I’ve written 20 partial posts and deleted them all. My world got smaller as my health deteriorated over the last year. Cognitively, I’m playing catch up and while I can recite what my oxygen levels have been for the last week, I can’t remember a single line of poetry, except for a little Wordsworth:
I wandered lonely as a cloud.
Perhaps I return here because I feel a peculiar kind of loneliness. There is an isolation borne of chronic health conditions. I feel myself tense up when someone asks How are you? So tired of focusing on my health and ongoing issues, I’ve learned to mutter I’m fine.
I’m not fine, but I’m okay. And what is going on with me is survivable, so perhaps there is no need for a dramatic re-entry into my life. You were gone?
The tumbling down started last year when frequent hot flashes, cognitive fog, and insomnia started. Hormones, amiright? By the time I went the HRT route and got those symptoms under control, I got hit with tinnitus – a loud, high squeal at about 8000 Hz, sometimes manic cicadas, but always on. I went through some cognitive behavioral therapy to learn how to background the noise, and to learn how to sleep and work with it. Got that under control. Then got diagnosed with sleep apnea. I’ve spent the last month getting intimate with a breath robot (CPAP therapy).
If you read this and think holy shit, this person is a mess, I would swear to you that up until last year, I felt pretty okay. My chief indicators that I’m doing alright in my life have always been writing and running. If I’m doing those two things, I’m alright. They are activities layered in dust now.
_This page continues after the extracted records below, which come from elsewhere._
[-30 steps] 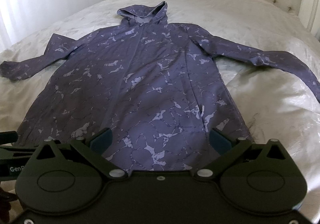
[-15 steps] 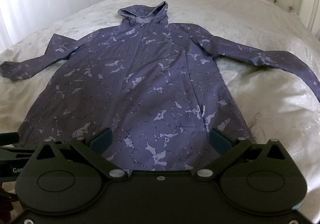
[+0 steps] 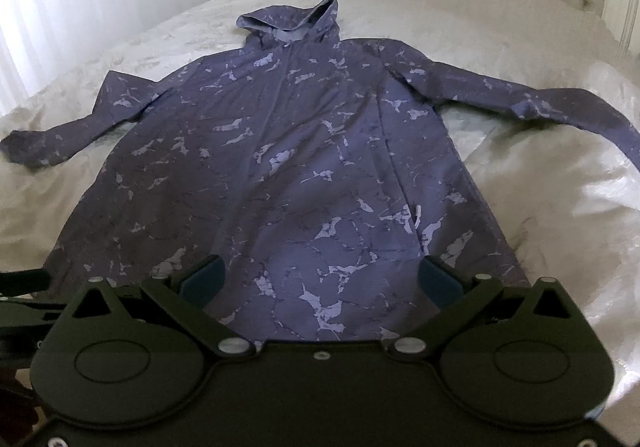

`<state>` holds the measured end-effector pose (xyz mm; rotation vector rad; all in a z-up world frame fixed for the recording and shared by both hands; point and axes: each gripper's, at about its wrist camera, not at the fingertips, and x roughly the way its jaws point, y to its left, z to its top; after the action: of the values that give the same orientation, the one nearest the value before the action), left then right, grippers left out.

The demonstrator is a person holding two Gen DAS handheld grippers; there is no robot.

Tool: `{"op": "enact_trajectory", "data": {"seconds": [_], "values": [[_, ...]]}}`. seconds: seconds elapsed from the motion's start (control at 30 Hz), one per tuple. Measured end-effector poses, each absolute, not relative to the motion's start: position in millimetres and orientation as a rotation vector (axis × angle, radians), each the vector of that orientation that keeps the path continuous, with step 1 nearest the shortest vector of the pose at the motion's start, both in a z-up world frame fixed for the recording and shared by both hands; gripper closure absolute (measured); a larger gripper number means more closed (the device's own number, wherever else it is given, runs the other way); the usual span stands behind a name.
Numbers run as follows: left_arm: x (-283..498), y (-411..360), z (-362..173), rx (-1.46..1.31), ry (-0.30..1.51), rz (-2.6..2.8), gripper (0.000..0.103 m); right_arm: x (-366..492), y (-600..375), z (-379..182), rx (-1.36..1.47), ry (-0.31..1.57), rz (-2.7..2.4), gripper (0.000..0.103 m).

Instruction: Fold large clothes

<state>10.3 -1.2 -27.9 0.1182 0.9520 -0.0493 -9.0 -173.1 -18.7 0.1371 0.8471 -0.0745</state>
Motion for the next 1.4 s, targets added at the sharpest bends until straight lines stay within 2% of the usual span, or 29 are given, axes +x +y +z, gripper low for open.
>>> {"op": "enact_trajectory", "data": {"seconds": [0.27, 0.6, 0.97, 1.4], "values": [[37.7, 17.4, -25.1, 0.057, 0.919, -0.119, 0.002, 19.6, -180.2, -21.5, 0.187, 0.872, -0.016, 0.001], [118.6, 97.4, -20.5, -0.225, 0.886, -0.24, 0.002, 89.6, -189.6, -5.2, 0.189, 0.815, 0.041, 0.001], [198.0, 209.0, -7.3, -0.107, 0.774, 0.093, 0.002, 168.0, -170.8, -7.3, 0.134, 0.725, 0.088, 0.001], [221.1, 297.9, -25.0, -0.114, 0.714, 0.344, 0.003, 215.1, -164.7, -38.8, 0.179, 0.731, 0.122, 0.001]]}}
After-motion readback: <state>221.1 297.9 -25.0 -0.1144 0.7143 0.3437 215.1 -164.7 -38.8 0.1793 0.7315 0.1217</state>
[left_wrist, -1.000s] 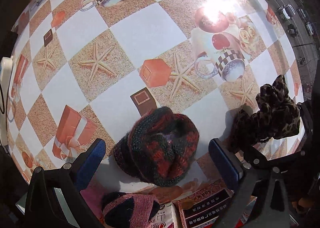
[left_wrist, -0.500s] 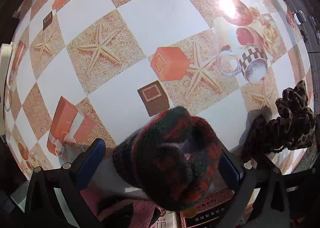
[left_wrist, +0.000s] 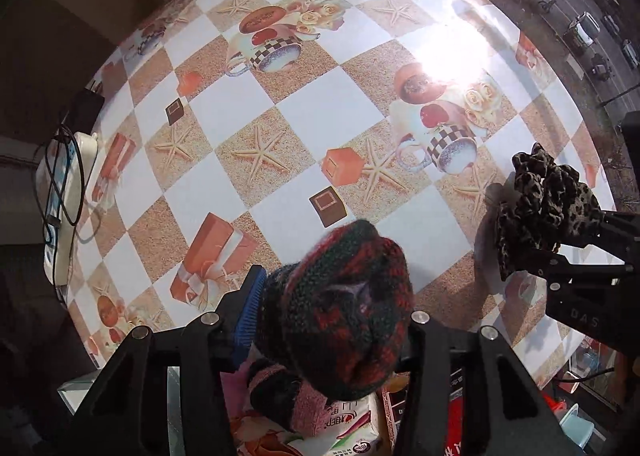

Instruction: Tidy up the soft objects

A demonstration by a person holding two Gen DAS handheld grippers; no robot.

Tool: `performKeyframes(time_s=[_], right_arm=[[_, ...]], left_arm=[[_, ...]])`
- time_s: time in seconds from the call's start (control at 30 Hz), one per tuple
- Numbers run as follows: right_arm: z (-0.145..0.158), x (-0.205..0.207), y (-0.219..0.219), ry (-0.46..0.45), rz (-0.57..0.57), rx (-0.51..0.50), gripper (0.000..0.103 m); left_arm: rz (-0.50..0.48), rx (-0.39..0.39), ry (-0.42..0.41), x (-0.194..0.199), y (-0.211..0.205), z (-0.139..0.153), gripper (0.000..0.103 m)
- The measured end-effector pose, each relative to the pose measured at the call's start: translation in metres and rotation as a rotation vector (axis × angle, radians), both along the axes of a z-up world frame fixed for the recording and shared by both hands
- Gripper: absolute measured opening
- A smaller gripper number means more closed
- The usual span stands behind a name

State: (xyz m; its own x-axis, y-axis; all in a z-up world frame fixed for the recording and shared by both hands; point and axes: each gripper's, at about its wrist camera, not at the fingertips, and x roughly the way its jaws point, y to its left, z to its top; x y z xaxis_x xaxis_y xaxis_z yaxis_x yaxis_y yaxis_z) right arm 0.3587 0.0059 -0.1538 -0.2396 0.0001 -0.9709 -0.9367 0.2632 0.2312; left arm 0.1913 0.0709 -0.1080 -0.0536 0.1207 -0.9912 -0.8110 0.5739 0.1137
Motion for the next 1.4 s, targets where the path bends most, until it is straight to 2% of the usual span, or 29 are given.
performKeyframes(time_s=[0.13, 0.2, 0.33, 0.53, 0.73, 0.87, 1.0, 1.2, 1.4], right_arm=[[0.022, 0.022, -0.016, 0.061, -0.109, 0.025, 0.044], [0.039, 0.028, -0.025, 0.072, -0.135, 0.053, 0.044], [0.074, 0.033, -0.040, 0.084, -0.160, 0.119, 0.044], [0.119, 0.022, -0.059, 0.089, -0.159, 0.197, 0.044], [0.151, -0.027, -0.063, 0.108, -0.074, 0.244, 0.044], [0.167, -0.061, -0.061, 0.104, 0.008, 0.254, 0.044], [0.179, -0.091, -0.062, 0.126, 0.063, 0.263, 0.044], [0.186, -0.140, -0.062, 0.118, 0.184, 0.251, 0.044], [0.187, -0.186, -0.061, 0.102, 0.321, 0.236, 0.044]], left_arm=[[0.045, 0.050, -0.023, -0.026, -0.019, 0.033, 0.054], [0.079, 0.047, -0.036, -0.040, -0.011, 0.057, 0.054], [0.119, 0.049, -0.056, -0.061, -0.038, 0.084, 0.054], [0.069, 0.054, -0.071, -0.071, -0.082, 0.108, 0.054], [0.013, 0.063, -0.115, -0.077, -0.110, 0.122, 0.054], [0.031, 0.062, -0.156, -0.087, -0.121, 0.129, 0.054], [0.058, 0.112, -0.180, -0.103, -0.127, 0.140, 0.054], [0.162, 0.174, -0.222, -0.141, -0.126, 0.155, 0.054], [0.277, 0.194, -0.240, -0.179, -0.133, 0.157, 0.054]])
I finally started strength training again last week, but I’ve lost a lot of ground. And, as you can read here, my writing isn’t exactly hitting a bestselling list anytime soon.
Whatever image one might have of oneself, there will be a time when all will be brought into question. I’ve been humbled and demoralized. On the upside, I’ve gained greater empathy for people who suffer much more than I with isolating conditions and visible/invisible disabilities. That’s how it always goes – we don’t often feel in our bones for other people until we suffer ourselves. Humans, geesh.
For me there is only this: Begin again. And again. And again. I am adapting to the new guidelines and rules in my life that keep me sane and healthy, as most of us do. I’m going for a short run tomorrow and writing here. It’s a bit lumpy and unimpressive but life, like writing, is always a draft in revision.